··· Extracted material ···
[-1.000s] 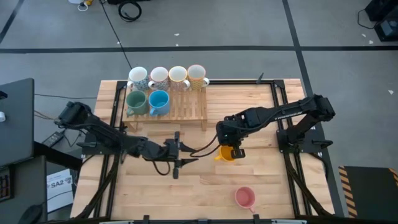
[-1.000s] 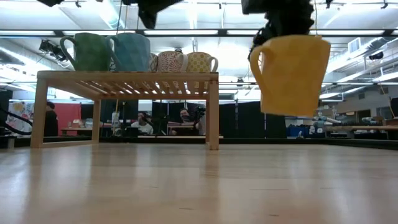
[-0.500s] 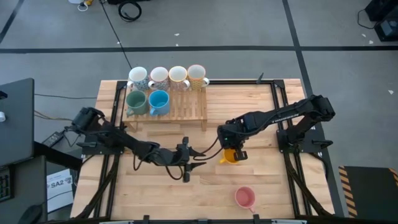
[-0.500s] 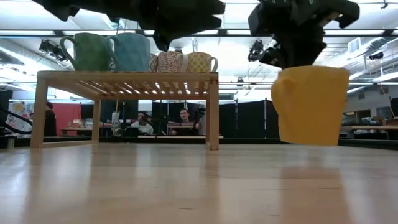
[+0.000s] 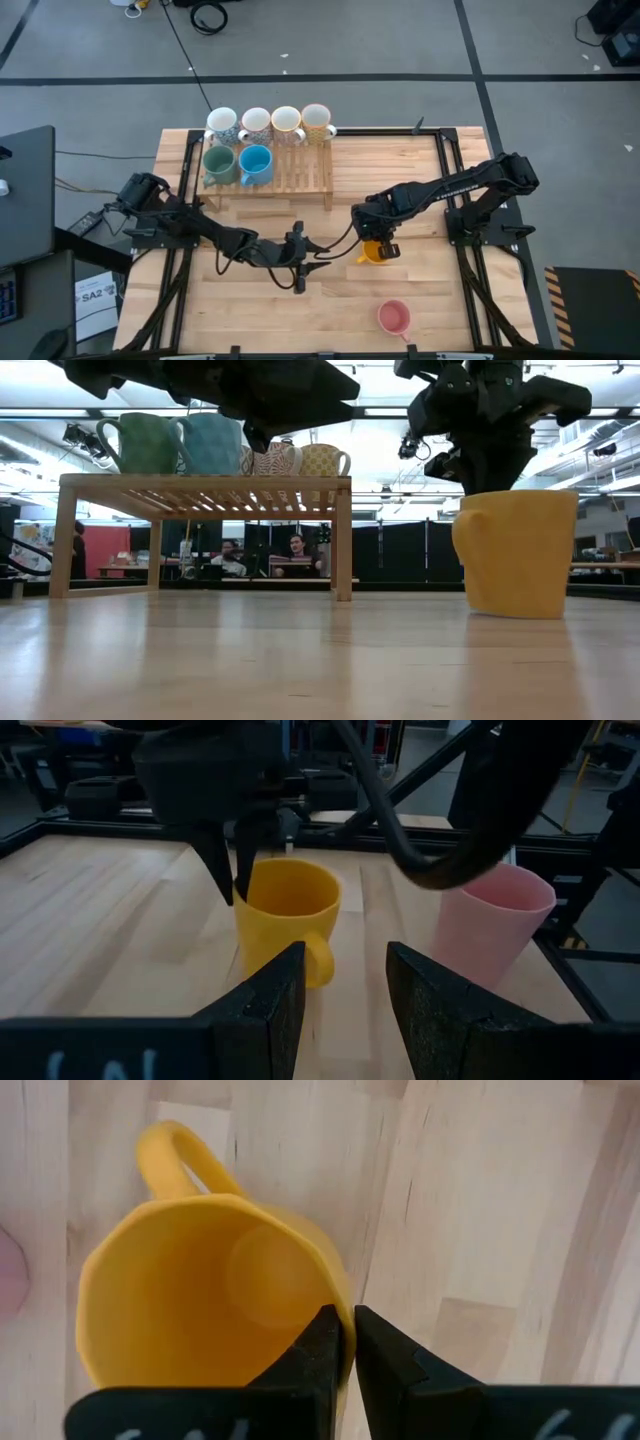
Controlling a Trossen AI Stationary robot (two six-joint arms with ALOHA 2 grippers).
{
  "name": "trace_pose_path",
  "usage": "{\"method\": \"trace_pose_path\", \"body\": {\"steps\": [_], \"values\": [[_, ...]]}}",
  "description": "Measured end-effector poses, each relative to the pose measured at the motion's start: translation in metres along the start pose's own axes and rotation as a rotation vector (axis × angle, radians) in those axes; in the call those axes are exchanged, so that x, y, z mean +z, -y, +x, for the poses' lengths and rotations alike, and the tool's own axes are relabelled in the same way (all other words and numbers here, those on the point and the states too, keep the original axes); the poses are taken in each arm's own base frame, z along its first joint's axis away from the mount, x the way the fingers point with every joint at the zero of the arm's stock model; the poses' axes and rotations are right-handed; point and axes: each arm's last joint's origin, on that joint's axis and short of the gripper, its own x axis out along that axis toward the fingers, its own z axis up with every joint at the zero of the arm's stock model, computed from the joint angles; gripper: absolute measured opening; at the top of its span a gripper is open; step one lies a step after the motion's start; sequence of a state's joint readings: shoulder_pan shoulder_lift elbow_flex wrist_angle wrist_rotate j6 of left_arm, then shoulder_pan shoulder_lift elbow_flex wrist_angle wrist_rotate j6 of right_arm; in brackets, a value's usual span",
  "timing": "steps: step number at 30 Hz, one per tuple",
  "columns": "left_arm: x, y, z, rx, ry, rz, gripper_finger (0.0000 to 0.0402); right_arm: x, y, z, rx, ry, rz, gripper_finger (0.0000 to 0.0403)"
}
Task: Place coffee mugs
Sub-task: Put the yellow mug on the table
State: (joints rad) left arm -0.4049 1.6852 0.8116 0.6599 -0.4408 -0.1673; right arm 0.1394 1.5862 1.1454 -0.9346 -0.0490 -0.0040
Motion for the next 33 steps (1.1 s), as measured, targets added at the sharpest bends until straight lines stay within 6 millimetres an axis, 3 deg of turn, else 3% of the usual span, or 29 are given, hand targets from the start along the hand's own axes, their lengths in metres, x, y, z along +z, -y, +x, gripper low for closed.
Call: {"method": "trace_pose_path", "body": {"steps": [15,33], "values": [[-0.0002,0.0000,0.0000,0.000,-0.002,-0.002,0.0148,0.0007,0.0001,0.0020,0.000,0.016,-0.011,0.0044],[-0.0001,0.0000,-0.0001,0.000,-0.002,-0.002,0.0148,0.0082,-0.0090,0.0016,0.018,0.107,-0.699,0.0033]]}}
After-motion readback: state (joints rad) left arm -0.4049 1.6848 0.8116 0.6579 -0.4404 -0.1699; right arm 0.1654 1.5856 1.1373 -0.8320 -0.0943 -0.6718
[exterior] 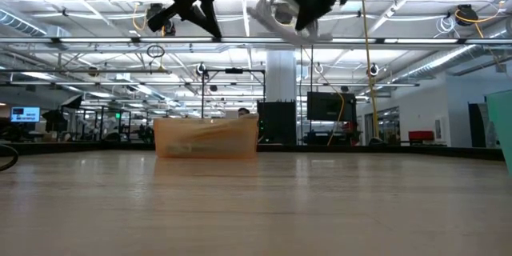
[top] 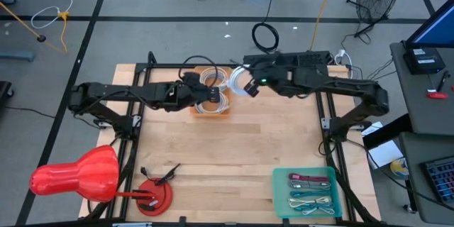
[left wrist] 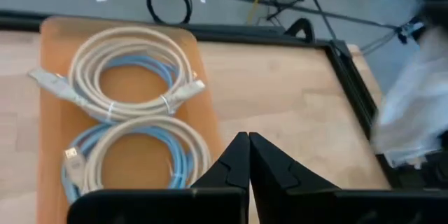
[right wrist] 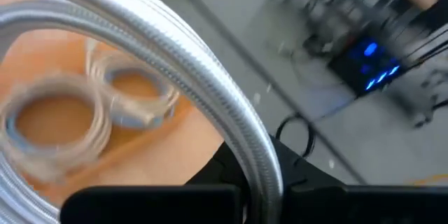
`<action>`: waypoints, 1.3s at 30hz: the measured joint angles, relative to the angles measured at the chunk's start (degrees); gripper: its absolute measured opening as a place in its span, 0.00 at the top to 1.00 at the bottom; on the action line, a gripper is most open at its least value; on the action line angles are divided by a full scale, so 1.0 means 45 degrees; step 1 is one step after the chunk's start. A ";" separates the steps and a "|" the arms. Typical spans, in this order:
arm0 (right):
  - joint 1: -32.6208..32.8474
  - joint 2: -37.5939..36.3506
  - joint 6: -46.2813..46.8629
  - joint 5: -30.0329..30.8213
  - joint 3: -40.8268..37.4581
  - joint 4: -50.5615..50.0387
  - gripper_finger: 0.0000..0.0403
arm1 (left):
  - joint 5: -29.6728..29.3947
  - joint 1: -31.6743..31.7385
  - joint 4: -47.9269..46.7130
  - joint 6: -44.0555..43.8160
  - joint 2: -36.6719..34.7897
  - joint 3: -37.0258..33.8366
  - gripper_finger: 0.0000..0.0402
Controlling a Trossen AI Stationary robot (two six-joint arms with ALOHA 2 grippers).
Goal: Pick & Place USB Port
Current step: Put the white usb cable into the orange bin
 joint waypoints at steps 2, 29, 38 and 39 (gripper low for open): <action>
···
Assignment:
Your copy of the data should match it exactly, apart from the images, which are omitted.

Answer section:
[-1.000s] 
[-1.000s] 
[-0.500s] 
[-0.500s] 
[+0.000s] 
Controlling a Trossen AI Stationary robot (two six-joint arms with ALOHA 2 grippers).
{
  "name": "trace_pose_path",
  "usage": "{\"method\": \"trace_pose_path\", \"body\": {\"steps\": [_], \"values\": [[_, ...]]}}",
  "description": "Measured end-effector poses, each relative to the pose measured at the motion's start: translation in metres along the start pose's own axes and rotation as a rotation vector (axis × angle, radians) in those axes; in the call those axes are exchanged, so that x, y, z mean +z, -y, +x, for the poses' lengths and rotations alike, and the tool's own axes are relabelled in the same way (all other words and numbers here, those on the point and the states too, keep the original axes); the poses are taken in each arm's own base frame, z along its first joint's axis away from the mount, x the way the fingers point with every joint at the zero of the arm's stock model; the poses' axes and rotations are right-handed; point and axes: each arm's last joint's origin, on that joint's axis and short of the gripper, its own x axis out along that axis toward the fingers, its own z axis up with every joint at the zero of the arm's stock model, computed from the joint angles; gripper: absolute measured opening; at the top of its span a gripper is open; step one lies a step after the motion's start; sequence of a state's joint readings: shoulder_pan shoulder_lift elbow_flex wrist_angle wrist_rotate j6 of left_arm, then shoulder_pan shoulder_lift elbow_flex wrist_angle wrist_rotate j6 of right_arm; in brackets, a value's usual span",
  "timing": "steps: step number at 30 Hz, one per tuple",
  "columns": "left_arm: x, y, z, rx, ry, rz, gripper_finger (0.0000 to 0.0402); right_arm: x, y, z, rx, ry, rz, gripper_finger (0.0000 to 0.0403)"
}
Task: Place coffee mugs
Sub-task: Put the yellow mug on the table
State: (joints rad) left arm -0.4049 1.6852 0.8116 0.6599 -0.4408 -0.1673; right arm 0.1394 1.5862 1.1454 -0.9346 -0.0490 -0.0040
Motion for the next 33 steps (1.1 s), as measured, targets added at the sharpest bends until straight lines stay within 6 millimetres an axis, 3 deg of turn, else 3% of the usual span, or 29 are given, hand targets from the start along the hand's own axes, their lengths in metres, x, y, z along +z, -y, +x, gripper low for closed.
Call: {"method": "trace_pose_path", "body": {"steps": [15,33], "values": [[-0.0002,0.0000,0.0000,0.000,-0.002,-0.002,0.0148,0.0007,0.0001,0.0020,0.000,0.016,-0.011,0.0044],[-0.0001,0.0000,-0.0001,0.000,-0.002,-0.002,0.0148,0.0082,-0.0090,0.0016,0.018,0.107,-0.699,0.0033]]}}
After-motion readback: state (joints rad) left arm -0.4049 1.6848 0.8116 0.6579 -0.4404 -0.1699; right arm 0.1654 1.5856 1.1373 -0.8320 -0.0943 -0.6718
[exterior] 
[top] 
[left wrist] 
[right wrist] 
`<action>`: waypoints, 1.3s at 30hz: the measured joint angles, relative to the angles measured at the chunk's start (degrees); gripper: its absolute measured opening as a place in its span, 0.00 at the top to 1.00 at the bottom; on the action line, a gripper is most open at its least value; on the action line angles are divided by a full scale, so 1.0 means 45 degrees; step 1 is one step after the chunk's start. A ";" separates the steps and a "|" the arms. Typical spans, in this order:
arm0 (right):
  - joint 1: -32.6208..32.8474
  - joint 2: -37.5939..36.3506
  - joint 6: -46.2813..46.8629
  - joint 5: -30.0329..30.8213
  - joint 3: -40.8268..37.4581
  - joint 4: -50.5615..50.0387
  - gripper_finger: 0.0000..0.0403
arm1 (left):
  - joint 5: -29.6728..29.3947
  - joint 1: -31.6743..31.7385
  - joint 4: -47.9269..46.7130
  - joint 6: -44.0555..43.8160
  - joint 2: -36.6719..34.7897
  - joint 3: -37.0258..33.8366
  - gripper_finger: 0.0000..0.0402
Controlling a Trossen AI Stationary robot (two six-joint arms with ALOHA 2 grippers).
Goal: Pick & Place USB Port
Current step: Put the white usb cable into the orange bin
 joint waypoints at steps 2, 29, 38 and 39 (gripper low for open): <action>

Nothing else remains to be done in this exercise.